Other access patterns:
- Using Cognito User pools and Identify pool to access and upload files from/to S3
- Using Cognito User pools and STS to get temporary access token to access S3
- Using STS to access S3 Across Account
Using Cognito User Pools and Identity pooI to access and upload files from / to S3
This is also a secure way to allow your users to access / upload files from / to S3. Here S3 Bucket itself is not accessible directly.
In this approach you setup an AWS Cognito User pool which is responsible for authenticating users, an authenticated user then gets relevant credentials from AWS Cognito Identity pool which grants them access to S3 Bucket.
This approach ensures that clients making call to API goes through Authentication and Authorization AWS Cognito.
This can be useful in following cases
- When you are already using AWS Cognito User Pools
- When you are using ADFS
Using Cognito User Pools and STS to get temporary token to access S3
This is also a secure way to allow your users to access / upload files from / to S3. Here also S3 Bucket itself is not accessible directly.
In this approach you setup an AWS Cognito User pool which is responsible for authenticating users, you then make use of AWS STS services to request for a Temporary Token.

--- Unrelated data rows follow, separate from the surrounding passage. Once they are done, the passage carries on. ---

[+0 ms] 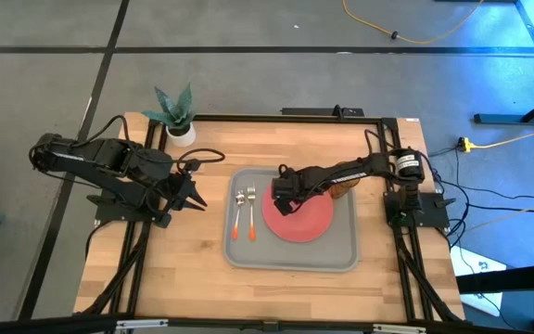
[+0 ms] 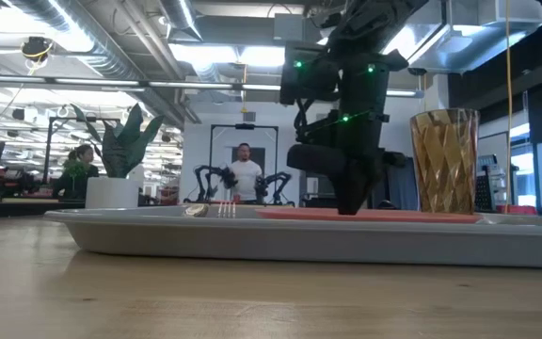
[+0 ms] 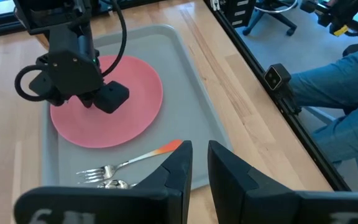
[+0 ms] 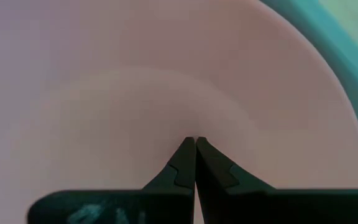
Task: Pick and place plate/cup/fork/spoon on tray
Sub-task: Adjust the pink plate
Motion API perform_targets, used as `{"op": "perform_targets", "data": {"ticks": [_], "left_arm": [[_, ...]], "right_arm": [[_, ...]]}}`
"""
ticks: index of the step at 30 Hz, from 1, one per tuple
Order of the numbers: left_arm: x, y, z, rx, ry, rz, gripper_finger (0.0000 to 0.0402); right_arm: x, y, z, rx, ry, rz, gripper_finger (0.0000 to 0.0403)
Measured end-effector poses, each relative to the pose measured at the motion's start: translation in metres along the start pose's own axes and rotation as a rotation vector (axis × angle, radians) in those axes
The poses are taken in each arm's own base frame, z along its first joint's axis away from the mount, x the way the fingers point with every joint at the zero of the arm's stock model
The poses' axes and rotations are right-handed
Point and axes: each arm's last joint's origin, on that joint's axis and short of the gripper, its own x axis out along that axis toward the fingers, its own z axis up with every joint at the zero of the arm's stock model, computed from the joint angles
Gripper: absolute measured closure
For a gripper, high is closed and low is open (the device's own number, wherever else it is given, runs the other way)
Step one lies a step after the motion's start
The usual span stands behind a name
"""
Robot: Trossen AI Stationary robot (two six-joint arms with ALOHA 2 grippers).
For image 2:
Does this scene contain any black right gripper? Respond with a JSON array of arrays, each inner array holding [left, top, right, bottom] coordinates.
[[286, 111, 407, 217]]

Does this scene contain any red round plate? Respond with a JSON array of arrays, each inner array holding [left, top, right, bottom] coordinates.
[[255, 207, 485, 225]]

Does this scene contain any amber faceted plastic cup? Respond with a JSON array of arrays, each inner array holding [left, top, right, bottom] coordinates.
[[409, 107, 481, 216]]

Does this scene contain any orange-handled metal fork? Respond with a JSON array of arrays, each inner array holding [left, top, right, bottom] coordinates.
[[216, 201, 238, 219]]

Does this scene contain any orange-handled metal spoon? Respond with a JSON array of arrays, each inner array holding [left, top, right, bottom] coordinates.
[[182, 202, 211, 219]]

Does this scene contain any grey plastic tray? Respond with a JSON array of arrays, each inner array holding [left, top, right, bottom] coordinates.
[[43, 203, 542, 270]]

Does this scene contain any person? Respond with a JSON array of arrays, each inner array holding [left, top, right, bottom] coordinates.
[[51, 143, 101, 202], [227, 142, 265, 205]]

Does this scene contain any black perforated rack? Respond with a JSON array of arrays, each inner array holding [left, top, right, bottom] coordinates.
[[474, 153, 508, 214]]

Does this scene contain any green succulent plant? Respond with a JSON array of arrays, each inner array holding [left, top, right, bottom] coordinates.
[[70, 103, 166, 180]]

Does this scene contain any white plant pot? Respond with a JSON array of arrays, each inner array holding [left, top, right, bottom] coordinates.
[[84, 175, 142, 210]]

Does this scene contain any small green leafy plant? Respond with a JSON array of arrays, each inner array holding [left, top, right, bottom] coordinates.
[[62, 158, 89, 179]]

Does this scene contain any black background station frame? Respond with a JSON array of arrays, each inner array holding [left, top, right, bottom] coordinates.
[[209, 122, 280, 204]]

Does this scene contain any yellow hanging cable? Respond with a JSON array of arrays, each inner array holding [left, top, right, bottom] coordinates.
[[503, 0, 514, 202]]

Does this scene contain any silver ceiling air duct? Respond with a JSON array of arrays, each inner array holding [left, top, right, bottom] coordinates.
[[7, 0, 192, 128]]

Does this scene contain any black yellow ceiling cord reel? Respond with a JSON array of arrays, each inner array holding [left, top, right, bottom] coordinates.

This token is then used to access S3.
This approach ensures that clients making call to API goes through Authentication and are authorized for access via Temporary STS Tokens.
This can be useful in following cases
- When you are already using AWS Cognito User Pools and do not want to set them up as IAM Users
- When you do not want to use Federated Identity and instead rely on STS
Using STS to access S3 across accounts
This is another unique scenario where you want users of another AWS account to access your account's S3 Bucket. In such a scenario we should not share credentials or create a IAM user into our account for other party. In such a case we setup something called as Cross Account Access Role.
Setting this up involves multiple steps:
- In Account A
- Create an IAM Role (say CrossAccountS3Access) with permission to access S3 bucket and provide Account B as the Trusted Entity.
- Share the ARN of this Role (say - 'arn:aws:iam::AccountAID:role/CrossAccountS3Access').
- In Account B
- Now Account B's owner should setup an IAM Group say CrossAccountS3Access
- Attach a policy that will allow IAM user's of this Group to issue sts:AssumeRole request to STS for Resource - 'arn:aws:iam::AccountAID:role/CrossAccountS3Access'
- Add Users who want to access Account A's S3 bucket to this IAM Group - CrossAccountS3Access
- Now Users can make request to STS to AssumeRole - CrossAccountS3Access from Account A and then be able to access S3 in Account A.
Accessing S3 from within AWS resources say EC2
One last thing to think about is how to access S3 from within your AWS resources like say EC2. We have to understand this access pattern as if we are not careful then we end up with traffic to access S3 going through internet instead of keeping it inside the AWS. This also has cost implications. So lets take a look at this case.
By default when you try to access S3 from EC2 the request will be going out to internet then re-enter AWS to access S3 and then the response too will travel out to internet from S3 and then re-enter AWS and into your VPC and EC2 instance. This causes the object to travel via internet as part of the response and also you incur extra cost since AWS charges for all data leaving AWS to internet.
A better solution in this case would be to make use of VPC Endpoint Gateway for S3, since in this case the traffic does not leave AWS and makes use of private link to S3 from your VPC making it more secure.
Finally we would recommend that you fully secure your S3 from accidental deletion, overwrite, and leaks and also ensure that you are well covered from compliance and audit perspective.